Number of lines below with the word "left": state it and write nothing more.

Data shown below:

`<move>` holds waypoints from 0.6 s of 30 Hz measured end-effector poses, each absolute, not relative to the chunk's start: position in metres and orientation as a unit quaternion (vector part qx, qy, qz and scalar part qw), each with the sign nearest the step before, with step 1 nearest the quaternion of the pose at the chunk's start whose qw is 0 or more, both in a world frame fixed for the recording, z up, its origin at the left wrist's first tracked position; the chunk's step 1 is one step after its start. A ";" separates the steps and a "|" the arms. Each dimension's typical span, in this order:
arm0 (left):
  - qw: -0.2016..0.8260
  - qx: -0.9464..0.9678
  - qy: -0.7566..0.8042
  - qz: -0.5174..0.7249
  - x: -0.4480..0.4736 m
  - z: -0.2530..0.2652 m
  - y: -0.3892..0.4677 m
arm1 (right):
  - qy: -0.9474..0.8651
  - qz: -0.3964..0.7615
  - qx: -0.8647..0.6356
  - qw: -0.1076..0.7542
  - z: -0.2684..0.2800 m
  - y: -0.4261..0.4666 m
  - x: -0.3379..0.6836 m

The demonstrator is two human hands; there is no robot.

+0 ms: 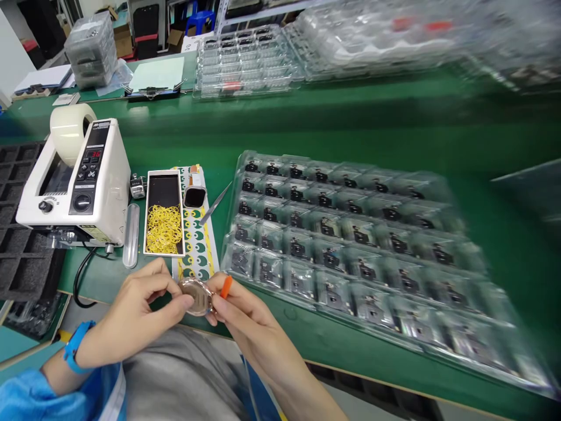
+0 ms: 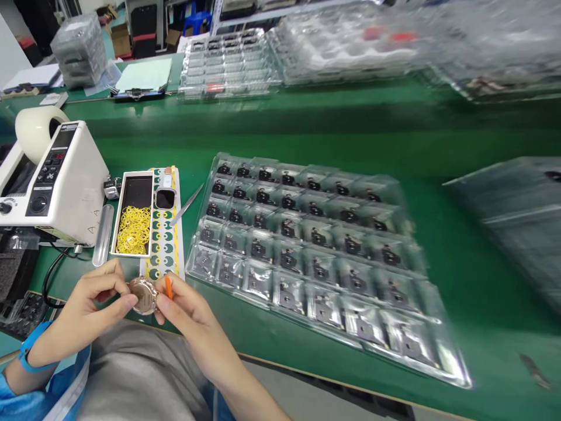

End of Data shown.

## Your response
2